“I made Jimmy pancakes in the shape of Jesus to get over his male anorexia!”
Yes you just read that. And hold on; before we move on let me get my eyes unstuck from the SERIOUS eye roll that just occurred.
That infuriating quote is from a trailer promoting ‘The Real O’Neal’s’, a new show coming to ABC in March. Let me take a moment to remind you that it is 2016 now.
Now that we know what year it is, let me also share this staggering statistic: Males represent 25% of individuals with anorexia nervosa and bulimia nervosa and 36% of those with binge eating disorder.
Just in the United States alone, 10 million men will suffer from a clinically significant eating disorder at some point in their life.
I’m not sure what the producers and writers of this show were thinking when they sat down in the writing room. I’m going to make the assumption they didn’t know these statistics. But did they honestly think that this sitcom would be enhanced and funnier if they threw in a joke about a disease with a high mortality rate?
I pride myself on having a pretty good sense of humor – but there is nothing funny about this illness.

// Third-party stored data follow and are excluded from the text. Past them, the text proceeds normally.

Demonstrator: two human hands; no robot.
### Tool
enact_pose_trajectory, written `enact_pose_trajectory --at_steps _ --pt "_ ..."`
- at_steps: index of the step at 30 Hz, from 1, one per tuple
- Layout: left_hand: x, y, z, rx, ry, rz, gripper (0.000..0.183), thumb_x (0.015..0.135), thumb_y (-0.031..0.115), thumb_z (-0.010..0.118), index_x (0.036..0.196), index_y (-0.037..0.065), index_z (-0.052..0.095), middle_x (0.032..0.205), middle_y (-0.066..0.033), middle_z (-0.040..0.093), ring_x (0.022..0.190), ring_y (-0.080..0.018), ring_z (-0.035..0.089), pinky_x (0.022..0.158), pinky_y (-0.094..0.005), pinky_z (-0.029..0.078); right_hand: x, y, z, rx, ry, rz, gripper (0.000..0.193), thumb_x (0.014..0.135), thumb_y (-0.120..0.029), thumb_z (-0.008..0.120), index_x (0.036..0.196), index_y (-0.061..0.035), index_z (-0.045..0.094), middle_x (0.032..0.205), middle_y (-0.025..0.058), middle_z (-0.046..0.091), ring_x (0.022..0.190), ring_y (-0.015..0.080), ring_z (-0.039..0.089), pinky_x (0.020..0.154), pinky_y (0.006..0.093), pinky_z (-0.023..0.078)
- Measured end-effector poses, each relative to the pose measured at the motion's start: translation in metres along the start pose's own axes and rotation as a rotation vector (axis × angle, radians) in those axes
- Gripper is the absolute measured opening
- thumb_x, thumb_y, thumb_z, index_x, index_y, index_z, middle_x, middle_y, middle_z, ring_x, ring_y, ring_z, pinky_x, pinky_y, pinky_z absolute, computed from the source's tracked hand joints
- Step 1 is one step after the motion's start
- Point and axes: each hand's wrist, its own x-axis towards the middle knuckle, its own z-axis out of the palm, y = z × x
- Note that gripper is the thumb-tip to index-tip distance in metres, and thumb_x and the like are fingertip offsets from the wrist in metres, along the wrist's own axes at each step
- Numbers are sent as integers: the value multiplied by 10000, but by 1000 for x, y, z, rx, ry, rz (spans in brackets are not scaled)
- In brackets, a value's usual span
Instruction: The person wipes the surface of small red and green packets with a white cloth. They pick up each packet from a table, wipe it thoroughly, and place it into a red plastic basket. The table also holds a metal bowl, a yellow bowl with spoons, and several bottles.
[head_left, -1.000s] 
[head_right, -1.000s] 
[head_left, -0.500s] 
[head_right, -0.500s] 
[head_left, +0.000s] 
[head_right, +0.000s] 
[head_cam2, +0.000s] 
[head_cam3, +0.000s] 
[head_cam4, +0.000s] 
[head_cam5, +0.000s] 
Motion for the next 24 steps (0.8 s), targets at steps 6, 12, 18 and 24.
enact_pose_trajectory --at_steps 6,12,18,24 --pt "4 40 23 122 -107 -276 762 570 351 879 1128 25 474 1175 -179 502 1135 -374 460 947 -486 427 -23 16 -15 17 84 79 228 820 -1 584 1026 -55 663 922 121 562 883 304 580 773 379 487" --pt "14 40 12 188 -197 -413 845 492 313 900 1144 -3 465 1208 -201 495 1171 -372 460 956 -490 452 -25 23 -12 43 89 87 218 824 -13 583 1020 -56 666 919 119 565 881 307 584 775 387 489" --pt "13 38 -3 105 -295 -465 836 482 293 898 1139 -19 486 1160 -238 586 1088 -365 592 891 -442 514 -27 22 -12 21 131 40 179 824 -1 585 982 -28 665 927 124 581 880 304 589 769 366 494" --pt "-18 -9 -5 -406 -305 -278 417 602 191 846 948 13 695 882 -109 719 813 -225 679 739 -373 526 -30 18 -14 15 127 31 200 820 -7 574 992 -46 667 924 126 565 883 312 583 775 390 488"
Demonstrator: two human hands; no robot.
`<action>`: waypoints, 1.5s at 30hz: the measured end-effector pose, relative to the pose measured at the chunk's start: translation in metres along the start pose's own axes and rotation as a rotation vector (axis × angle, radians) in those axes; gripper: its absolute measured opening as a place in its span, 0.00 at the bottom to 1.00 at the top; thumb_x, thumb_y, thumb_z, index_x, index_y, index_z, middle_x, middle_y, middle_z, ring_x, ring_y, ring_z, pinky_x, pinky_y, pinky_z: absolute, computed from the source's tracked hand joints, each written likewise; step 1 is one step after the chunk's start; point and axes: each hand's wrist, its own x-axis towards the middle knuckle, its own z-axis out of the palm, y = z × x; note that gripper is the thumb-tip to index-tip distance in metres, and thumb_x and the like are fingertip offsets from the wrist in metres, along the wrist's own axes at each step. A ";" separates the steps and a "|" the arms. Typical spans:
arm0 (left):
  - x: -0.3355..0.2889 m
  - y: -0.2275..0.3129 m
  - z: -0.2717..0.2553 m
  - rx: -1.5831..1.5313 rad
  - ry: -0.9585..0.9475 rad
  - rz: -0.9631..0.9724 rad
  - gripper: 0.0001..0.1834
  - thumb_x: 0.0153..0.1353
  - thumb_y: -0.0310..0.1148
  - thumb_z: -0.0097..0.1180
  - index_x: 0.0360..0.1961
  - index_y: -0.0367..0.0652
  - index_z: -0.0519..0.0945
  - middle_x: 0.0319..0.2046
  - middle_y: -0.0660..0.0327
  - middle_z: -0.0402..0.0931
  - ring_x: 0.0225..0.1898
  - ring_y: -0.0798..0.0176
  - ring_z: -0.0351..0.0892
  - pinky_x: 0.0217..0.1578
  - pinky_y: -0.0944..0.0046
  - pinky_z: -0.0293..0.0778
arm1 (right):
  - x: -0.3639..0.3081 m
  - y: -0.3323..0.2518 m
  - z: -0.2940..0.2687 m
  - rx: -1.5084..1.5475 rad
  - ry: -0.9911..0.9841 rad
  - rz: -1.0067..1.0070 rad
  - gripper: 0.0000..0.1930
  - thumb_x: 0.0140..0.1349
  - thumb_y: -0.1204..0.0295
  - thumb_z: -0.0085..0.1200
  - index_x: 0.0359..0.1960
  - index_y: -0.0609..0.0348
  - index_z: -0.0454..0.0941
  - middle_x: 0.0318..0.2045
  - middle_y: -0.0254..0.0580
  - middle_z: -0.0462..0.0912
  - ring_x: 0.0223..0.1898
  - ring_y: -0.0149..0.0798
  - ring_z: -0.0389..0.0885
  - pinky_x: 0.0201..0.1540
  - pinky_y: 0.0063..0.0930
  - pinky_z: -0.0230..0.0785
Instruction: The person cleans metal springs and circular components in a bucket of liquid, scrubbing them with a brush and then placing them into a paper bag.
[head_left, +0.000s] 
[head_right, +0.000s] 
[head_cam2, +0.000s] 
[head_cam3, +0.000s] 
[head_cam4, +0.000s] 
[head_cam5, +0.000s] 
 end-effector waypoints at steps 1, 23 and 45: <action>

Not a single thing. Yet here we are, in 2016 and we have a TV show making light of anorexia.
The thing that makes me angry is that a family somewhere is going to be sitting down watching TV and their son or daughter may hear this commercial and feel even more ashamed of what they are struggling with. They might continue to hide the fact that they’re sick because they are afraid everyone will assume it’s a joke.
Don’t get me wrong, I understand that TV has to be controversial but would we ever joke about cancer on TV? No. Why do we continue to treat mental illness so differently than physical or chronic illness?
So to the producers of ‘The Real O’Neal’s’ I seriously hope you never know what it is to have an eating disorder, or what it is like to see a family member struggle intensely with the illness. I hope your son or daughter never spends months or years in a treatment center. I hope you never have to go through that. But I hope you can find some empathy in your soul for all of those in recovery.
Because I hate being the one to break the news to you that pancakes don’t cure eating disorders – and neither does making light of them.